The problem turned out to be with apache/passenger. Running the server with WEBrick alleviated the issue.
In my controller I have the following
post "/buy_item" do
redirect '/login' unless session[:name]
#owner = Market::User.user_by_name(params[:owner])
#item = #owner.item_by_id(params[:item].to_i)
#current_user = Market::User.user_by_name(session[:name])
if #current_user.buy_item?(#item)
#current_user.buy_item(#item)
else
redirect '/error'
end
end
when I'm forcing an "else" I get correctly redirected to /error, but directly after that I get redirected to another page (/?loggedin=true). redirect "/?loggedin=true" is the last line of the post "/login" method.

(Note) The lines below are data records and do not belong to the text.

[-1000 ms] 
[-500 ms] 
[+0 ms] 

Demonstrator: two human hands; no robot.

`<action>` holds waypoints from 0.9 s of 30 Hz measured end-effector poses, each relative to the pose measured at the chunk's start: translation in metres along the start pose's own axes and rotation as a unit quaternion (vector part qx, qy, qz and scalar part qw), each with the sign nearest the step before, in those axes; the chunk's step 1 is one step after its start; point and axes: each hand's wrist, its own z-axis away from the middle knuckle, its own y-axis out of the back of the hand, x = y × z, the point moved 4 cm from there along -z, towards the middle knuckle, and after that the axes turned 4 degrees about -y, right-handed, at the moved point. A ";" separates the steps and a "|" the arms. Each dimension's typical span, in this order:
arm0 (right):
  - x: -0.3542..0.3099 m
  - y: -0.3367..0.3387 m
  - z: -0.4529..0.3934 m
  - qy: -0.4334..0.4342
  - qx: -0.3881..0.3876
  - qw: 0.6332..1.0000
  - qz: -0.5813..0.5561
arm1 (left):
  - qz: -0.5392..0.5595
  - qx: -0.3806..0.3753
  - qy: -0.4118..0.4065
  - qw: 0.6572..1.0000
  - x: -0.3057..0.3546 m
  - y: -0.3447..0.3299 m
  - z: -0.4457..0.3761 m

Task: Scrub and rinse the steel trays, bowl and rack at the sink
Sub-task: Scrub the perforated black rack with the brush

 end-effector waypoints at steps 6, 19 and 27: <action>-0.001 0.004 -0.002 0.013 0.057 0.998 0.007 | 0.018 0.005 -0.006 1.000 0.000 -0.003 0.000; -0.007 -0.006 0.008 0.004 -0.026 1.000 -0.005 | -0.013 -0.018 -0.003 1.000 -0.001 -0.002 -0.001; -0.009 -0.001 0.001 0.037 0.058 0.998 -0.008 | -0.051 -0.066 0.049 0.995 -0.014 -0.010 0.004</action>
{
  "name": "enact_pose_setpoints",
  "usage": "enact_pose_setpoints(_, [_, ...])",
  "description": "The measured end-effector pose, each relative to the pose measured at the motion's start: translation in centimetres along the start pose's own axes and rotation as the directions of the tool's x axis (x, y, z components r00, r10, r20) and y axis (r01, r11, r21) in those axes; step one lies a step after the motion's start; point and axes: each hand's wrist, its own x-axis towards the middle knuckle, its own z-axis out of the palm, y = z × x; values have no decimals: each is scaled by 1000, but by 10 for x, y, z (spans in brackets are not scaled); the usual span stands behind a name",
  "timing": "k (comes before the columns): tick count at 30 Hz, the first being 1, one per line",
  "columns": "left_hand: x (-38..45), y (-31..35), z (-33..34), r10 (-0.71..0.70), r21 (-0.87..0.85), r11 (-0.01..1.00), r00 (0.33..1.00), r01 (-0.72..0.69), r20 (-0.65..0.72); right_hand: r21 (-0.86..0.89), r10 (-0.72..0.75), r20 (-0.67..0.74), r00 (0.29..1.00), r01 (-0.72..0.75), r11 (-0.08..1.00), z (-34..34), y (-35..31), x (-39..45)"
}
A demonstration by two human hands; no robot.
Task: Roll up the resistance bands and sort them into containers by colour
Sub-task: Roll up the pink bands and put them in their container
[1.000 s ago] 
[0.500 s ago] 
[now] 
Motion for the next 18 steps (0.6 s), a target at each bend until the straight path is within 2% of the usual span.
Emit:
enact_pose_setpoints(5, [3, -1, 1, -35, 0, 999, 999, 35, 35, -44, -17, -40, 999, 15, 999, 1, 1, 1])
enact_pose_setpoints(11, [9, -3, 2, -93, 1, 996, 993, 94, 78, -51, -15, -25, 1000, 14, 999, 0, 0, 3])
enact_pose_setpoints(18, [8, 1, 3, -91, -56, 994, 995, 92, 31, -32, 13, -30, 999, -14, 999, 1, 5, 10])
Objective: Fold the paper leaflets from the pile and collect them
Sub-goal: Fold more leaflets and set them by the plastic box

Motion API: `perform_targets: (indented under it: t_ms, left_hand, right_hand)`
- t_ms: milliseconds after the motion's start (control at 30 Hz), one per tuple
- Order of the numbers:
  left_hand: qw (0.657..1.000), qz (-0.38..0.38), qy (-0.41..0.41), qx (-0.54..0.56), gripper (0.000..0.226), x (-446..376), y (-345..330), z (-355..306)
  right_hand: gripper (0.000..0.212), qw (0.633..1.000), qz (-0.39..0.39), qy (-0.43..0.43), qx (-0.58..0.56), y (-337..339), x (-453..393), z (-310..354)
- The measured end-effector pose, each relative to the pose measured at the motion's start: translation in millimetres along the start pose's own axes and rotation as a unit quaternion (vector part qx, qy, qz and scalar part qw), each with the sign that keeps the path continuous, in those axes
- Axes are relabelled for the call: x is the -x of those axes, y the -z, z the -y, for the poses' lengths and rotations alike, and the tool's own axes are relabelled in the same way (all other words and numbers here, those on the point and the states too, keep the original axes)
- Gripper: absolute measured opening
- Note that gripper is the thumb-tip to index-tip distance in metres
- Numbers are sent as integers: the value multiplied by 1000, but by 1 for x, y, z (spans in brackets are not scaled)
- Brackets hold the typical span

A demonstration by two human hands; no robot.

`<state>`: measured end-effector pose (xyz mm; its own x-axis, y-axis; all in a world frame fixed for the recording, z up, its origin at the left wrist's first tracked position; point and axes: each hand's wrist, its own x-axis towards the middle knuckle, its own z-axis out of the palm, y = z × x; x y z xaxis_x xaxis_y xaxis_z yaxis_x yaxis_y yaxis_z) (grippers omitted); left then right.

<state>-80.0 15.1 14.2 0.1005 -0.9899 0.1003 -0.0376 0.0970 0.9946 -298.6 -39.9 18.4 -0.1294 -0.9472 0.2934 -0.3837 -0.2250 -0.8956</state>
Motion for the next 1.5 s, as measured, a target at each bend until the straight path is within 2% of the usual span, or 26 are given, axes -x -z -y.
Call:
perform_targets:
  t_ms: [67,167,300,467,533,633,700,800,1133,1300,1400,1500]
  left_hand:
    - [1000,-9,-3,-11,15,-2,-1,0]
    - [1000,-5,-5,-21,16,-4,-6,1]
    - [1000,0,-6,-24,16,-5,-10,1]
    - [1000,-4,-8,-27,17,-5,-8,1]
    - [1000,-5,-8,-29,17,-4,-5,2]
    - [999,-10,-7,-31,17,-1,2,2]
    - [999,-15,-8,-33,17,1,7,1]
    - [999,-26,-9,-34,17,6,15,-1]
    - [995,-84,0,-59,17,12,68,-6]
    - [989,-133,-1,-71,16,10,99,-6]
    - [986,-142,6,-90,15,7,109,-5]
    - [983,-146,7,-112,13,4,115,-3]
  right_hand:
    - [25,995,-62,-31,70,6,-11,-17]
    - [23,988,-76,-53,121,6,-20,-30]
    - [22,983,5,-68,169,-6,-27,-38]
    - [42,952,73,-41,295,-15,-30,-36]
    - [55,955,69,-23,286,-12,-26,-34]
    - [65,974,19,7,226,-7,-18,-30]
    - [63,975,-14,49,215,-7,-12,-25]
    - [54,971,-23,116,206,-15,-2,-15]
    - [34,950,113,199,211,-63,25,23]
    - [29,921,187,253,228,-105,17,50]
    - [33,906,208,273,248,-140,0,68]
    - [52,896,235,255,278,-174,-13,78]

So, it seems that it is calling POST /login somehow..
The route for /error looks like this:
get "/error" do
redirect '/login' unless session[:name]
template = ERB.new File.new($VIEWS_FOLDER + "/error.erb").read, nil, "%"
template.result(binding)
end
Nothing in /error.erb is redirecting, when I call localhost:4567/error directly it doesn't get redirected.
Here's the log:
127.0.0.1 - - [03/Oct/2012 17:15:03] "POST /login HTTP/1.1" 303 - 0.0012
localhost - - [03/Oct/2012:17:15:03 CEST] "POST /login HTTP/1.1" 303 0
localhost:4567/login -> /login
127.0.0.1 - - [03/Oct/2012 17:15:03] "GET /?loggedin=true HTTP/1.1" 200 3916 0.0055
localhost - - [03/Oct/2012:17:15:03 CEST] "GET /?loggedin=true
HTTP/1.1" 200 3916
localhost:4567/login -> /?loggedin=true
127.0.0.1 - - [03/Oct/2012 17:15:05] "POST /buy_item HTTP/1.1" 303 - 0.0030
localhost - - [03/Oct/2012:17:15:05 CEST] "POST /buy_item HTTP/1.1"
303 0
localhost:4567/?loggedin=true -> /buy_item
127.0.0.1 - - [03/Oct/2012 17:15:05] "GET /error HTTP/1.1" 200 1609 0.0039
localhost - - [03/Oct/2012:17:15:05 CEST] "GET /error HTTP/1.1" 200
1609
localhost:4567/?loggedin=true -> /error
127.0.0.1 - - [03/Oct/2012 17:15:05] "GET /?loggedin=true HTTP/1.1" 200 3916 0.0063
localhost - - [03/Oct/2012:17:15:05 CEST] "GET /?loggedin=true
HTTP/1.1" 200 3916
localhost:4567/login -> /?loggedin=true
You have two redirects inside your route '/buy_item'; and in '/error' you do not return after the redirect. redirect does something to your HTTP header and it is good practice to return after the call, i.e. in both routes /buy_item and /error:
-redirect '/login' unless session[:name]
+unless session[:name]
+ redirect '/login'
+ return nil
+end
I have worked on a large Sinatra app and there were a lot of problems with redirect, the above patch should help. Moreover I recommend you to take a look at the HTTP RFC and make yourself familiar with the Post-Redirect-Get scheme. To to redirects with custom status code, you can do redirect '/foo', 303.